The minimum size of clusters; single linkage splits that contain fewer points than this will be considered points “falling out” of a cluster rather than a cluster splitting into two new clusters.

min_samples : int, optional (default=None)

The number of samples in a neighbourhood for a point to be considered a core point.

metric : string, or callable, optional (default=’euclidean’)

The metric to use when calculating distance between instances in a feature array. If metric is a string or callable, it must be one of the options allowed by metrics.pairwise.pairwise_distances for its metric parameter. If metric is “precomputed”, X is assumed to be a distance matrix and must be square.

p : int, optional (default=None)

p value to use if using the minkowski metric.

alpha : float, optional (default=1.0)

A distance scaling parameter as used in robust single linkage. See [3] for more information.

algorithm : string, optional (default=’best’)

Exactly which algorithm to use; hdbscan has variants specialised for different characteristics of the data.

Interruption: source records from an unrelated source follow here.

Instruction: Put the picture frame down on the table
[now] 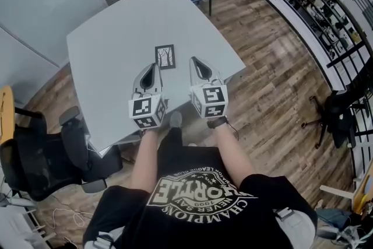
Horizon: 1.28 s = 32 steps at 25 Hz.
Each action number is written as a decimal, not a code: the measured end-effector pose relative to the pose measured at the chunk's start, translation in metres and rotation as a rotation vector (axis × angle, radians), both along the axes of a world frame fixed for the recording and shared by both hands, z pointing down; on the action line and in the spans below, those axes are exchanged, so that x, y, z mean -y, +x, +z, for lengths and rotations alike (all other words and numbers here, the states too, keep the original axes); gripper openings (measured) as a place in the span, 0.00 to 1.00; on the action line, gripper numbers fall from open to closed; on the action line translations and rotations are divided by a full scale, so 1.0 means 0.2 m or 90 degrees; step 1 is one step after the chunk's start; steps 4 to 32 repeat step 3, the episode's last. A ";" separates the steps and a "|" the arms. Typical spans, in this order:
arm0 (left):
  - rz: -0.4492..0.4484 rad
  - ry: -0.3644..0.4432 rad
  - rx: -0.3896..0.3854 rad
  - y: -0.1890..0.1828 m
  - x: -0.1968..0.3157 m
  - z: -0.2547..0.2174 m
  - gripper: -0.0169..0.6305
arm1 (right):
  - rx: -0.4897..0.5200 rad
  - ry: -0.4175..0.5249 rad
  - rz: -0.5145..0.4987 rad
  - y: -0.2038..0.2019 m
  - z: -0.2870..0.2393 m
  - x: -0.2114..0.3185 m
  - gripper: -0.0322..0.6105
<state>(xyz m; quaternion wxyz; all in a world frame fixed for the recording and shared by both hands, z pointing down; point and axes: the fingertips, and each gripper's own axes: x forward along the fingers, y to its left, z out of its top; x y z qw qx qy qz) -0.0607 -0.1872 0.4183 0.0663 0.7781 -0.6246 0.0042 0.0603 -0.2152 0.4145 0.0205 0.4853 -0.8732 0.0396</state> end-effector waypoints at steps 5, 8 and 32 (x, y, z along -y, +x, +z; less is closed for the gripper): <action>-0.008 0.001 -0.002 -0.04 -0.03 -0.01 0.04 | -0.003 -0.001 0.004 -0.02 0.00 -0.04 0.05; -0.008 0.001 -0.002 -0.04 -0.03 -0.01 0.04 | -0.003 -0.001 0.004 -0.02 0.00 -0.04 0.05; -0.008 0.001 -0.002 -0.04 -0.03 -0.01 0.04 | -0.003 -0.001 0.004 -0.02 0.00 -0.04 0.05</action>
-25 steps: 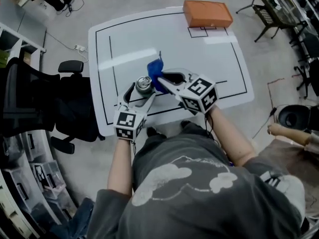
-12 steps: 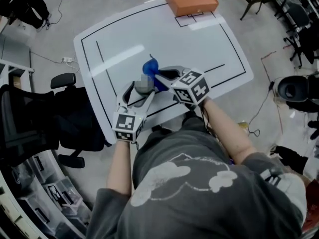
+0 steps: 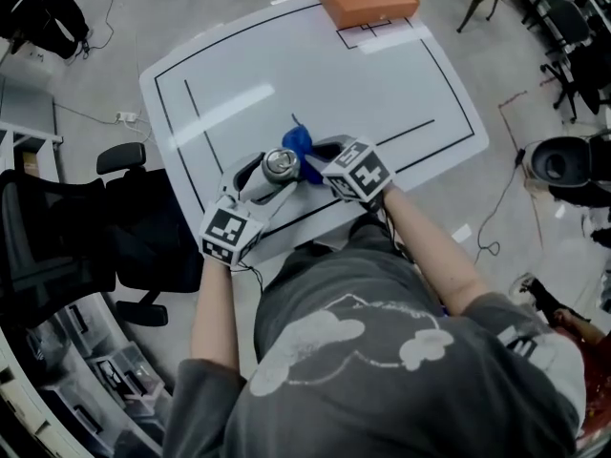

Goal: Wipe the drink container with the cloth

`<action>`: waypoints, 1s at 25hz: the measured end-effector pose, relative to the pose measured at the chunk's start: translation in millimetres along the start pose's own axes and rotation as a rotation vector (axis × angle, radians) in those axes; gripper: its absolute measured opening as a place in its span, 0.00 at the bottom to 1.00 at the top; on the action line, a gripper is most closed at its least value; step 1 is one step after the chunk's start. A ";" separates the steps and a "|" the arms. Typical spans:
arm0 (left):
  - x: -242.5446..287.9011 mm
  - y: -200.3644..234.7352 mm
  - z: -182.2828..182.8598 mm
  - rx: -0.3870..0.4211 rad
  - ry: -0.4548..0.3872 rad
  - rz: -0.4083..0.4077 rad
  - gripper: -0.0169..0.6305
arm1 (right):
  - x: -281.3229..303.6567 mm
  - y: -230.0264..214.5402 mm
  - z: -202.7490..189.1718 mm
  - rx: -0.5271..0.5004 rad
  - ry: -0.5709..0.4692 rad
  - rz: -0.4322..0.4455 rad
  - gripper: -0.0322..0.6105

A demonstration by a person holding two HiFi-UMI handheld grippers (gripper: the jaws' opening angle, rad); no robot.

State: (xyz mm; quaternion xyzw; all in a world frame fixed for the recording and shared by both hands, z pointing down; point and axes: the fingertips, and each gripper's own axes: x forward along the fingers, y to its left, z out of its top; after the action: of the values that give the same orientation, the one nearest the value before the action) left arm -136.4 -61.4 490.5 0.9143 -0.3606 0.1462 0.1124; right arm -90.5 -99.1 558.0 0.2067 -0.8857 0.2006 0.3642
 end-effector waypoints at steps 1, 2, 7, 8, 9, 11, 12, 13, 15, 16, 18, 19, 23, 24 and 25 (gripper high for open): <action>-0.4 -0.2 -0.1 0.008 0.004 -0.016 0.51 | 0.7 0.2 -0.8 -0.001 0.004 0.000 0.12; -0.8 -0.4 0.0 0.013 0.008 -0.026 0.51 | 1.1 0.6 -1.0 -0.004 0.007 0.002 0.12; -2.4 -0.5 -2.5 -0.026 0.004 0.052 0.51 | 0.6 1.0 -1.3 -0.007 0.012 0.042 0.12; -4.0 -0.3 -3.9 -0.049 -0.004 0.093 0.51 | -0.2 1.1 -1.6 -0.010 0.016 0.057 0.12; -6.0 -0.2 -5.4 -0.078 -0.013 0.141 0.51 | -1.5 1.0 -1.5 -0.014 0.019 0.075 0.12; -10.2 -0.7 -8.4 -0.155 -0.033 0.253 0.51 | -6.1 -1.1 0.7 -0.020 0.019 0.118 0.13; -12.2 -1.3 -10.2 -0.197 -0.044 0.315 0.51 | -9.8 -3.5 3.7 -0.026 0.012 0.138 0.13; -14.2 -2.0 -11.9 -0.237 -0.056 0.380 0.51 | -14.3 -6.4 8.2 -0.036 0.001 0.157 0.13; -18.6 -3.3 -13.5 -0.309 -0.087 0.511 0.51 | -24.2 -12.4 21.8 -0.064 -0.034 0.196 0.13; -20.6 -3.6 -13.1 -0.336 -0.101 0.571 0.51 | -29.0 -15.1 31.1 -0.079 -0.059 0.215 0.13; -21.0 -3.3 -9.8 -0.370 -0.114 0.667 0.52 | -37.6 -18.9 54.2 -0.108 -0.118 0.263 0.13; -18.8 -3.0 -7.4 -0.382 -0.114 0.705 0.53 | -41.3 -19.9 66.4 -0.123 -0.147 0.291 0.13; -6.4 3.2 -4.7 -0.446 -0.079 0.857 0.59 | -49.2 -15.9 102.6 -0.202 -0.209 0.408 0.13; -3.4 5.7 -8.3 -0.472 -0.053 0.886 0.59 | -50.4 -12.9 107.9 -0.225 -0.215 0.435 0.13; -0.4 7.8 -12.4 -0.496 -0.026 0.905 0.59 | -51.6 -8.9 112.0 -0.249 -0.219 0.461 0.13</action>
State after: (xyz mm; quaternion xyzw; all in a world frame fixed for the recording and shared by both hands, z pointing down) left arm -144.5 -62.8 502.7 0.6143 -0.7454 0.0788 0.2466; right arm -115.3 -151.8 449.0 -0.0263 -0.9612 0.1442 0.2338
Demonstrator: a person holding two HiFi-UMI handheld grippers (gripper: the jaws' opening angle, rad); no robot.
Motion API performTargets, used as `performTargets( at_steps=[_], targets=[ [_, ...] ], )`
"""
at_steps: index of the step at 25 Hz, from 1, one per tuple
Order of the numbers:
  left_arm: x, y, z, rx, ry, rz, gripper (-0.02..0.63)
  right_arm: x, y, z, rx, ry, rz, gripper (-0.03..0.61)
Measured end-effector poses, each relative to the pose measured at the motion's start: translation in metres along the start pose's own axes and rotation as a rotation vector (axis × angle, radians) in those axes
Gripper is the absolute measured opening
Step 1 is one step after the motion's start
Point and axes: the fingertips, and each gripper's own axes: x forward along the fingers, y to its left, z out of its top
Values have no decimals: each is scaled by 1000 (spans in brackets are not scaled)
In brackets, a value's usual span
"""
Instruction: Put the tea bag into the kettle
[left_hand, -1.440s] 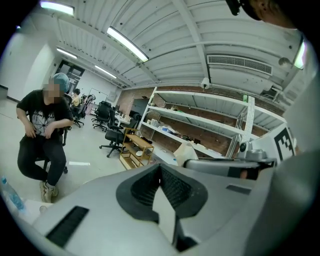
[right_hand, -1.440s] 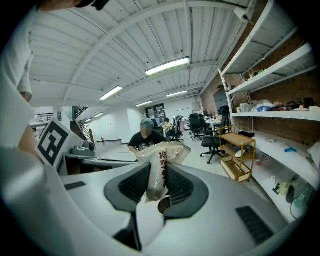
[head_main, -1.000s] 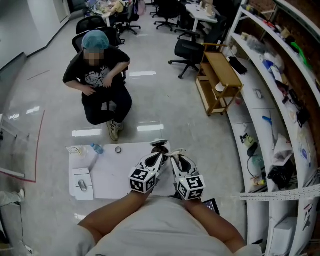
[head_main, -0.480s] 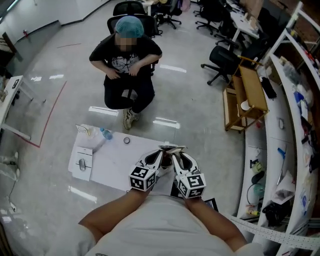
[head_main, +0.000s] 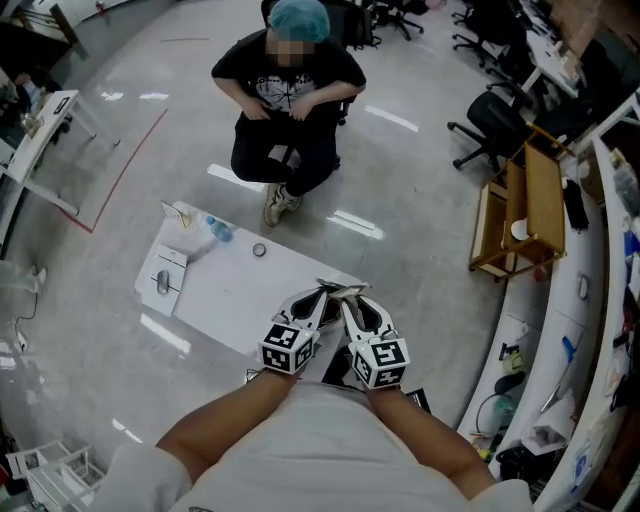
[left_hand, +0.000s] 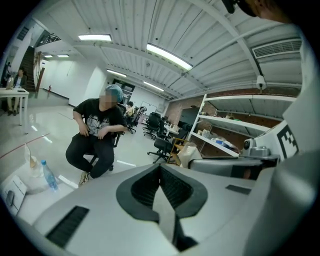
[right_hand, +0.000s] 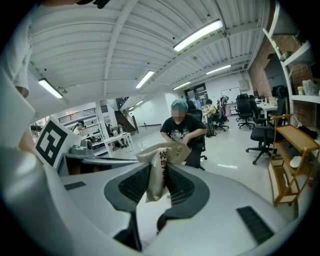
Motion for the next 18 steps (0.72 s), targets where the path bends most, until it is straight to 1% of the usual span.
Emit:
performTargets(
  at_steps=[3,6,10,14,18],
  targets=[
    [2,6,-7,-19,10,38,9,6,-4,-7,4,21,24,98],
    [3,9,-14,-22,21,54,9,11,-5,-14,2,41,39,98],
    [3,14,-27,-46,44,65,10,15,-1,-33,18,83,51,98],
    [14,21,-33,-37,54,67,10,23,-8,-52,30,113,44,98],
    [16,31,-54,-51,97,67,10,29,-11,-77,49,157,31,98]
  ],
)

By default this is set to best which chooses the “best” algorithm given the nature of the data. You can force other options if you believe you know better. Options are:

best

generic

prims_kdtree

prims_balltree

boruvka_kdtree

boruvka_balltree

leaf_size: int, optional (default=40)

If using a space tree algorithm (kdtree, or balltree) the number of points ina leaf node of the tree. This does not alter the resulting clustering, but may have an effect on the runtime of the algorithm.

memory : Instance of joblib.Memory or string (optional)

Used to cache the output of the computation of the tree. By default, no caching is done. If a string is given, it is the path to the caching directory.

approx_min_span_tree : bool, optional (default=True)

Whether to accept an only approximate minimum spanning tree. For some algorithms this can provide a significant speedup, but the resulting clustering may be of marginally lower quality. If you are willing to sacrifice speed for correctness you may want to explore this; in general this should be left at the default True.

gen_min_span_tree: bool, optional (default=False)

Whether to generate the minimum spanning tree with regard to mutual reachability distance for later analysis.

core_dist_n_jobs : int, optional (default=4)

Number of parallel jobs to run in core distance computations (if supported by the specific algorithm). For core_dist_n_jobs below -1, (n_cpus + 1 + core_dist_n_jobs) are used.

allow_single_cluster : bool, optional (default=False)

By default HDBSCAN* will not produce a single cluster, setting this to True will override this and allow single cluster results in the case that you feel this is a valid result for your dataset.

match_reference_implementation : bool, optional (default=False)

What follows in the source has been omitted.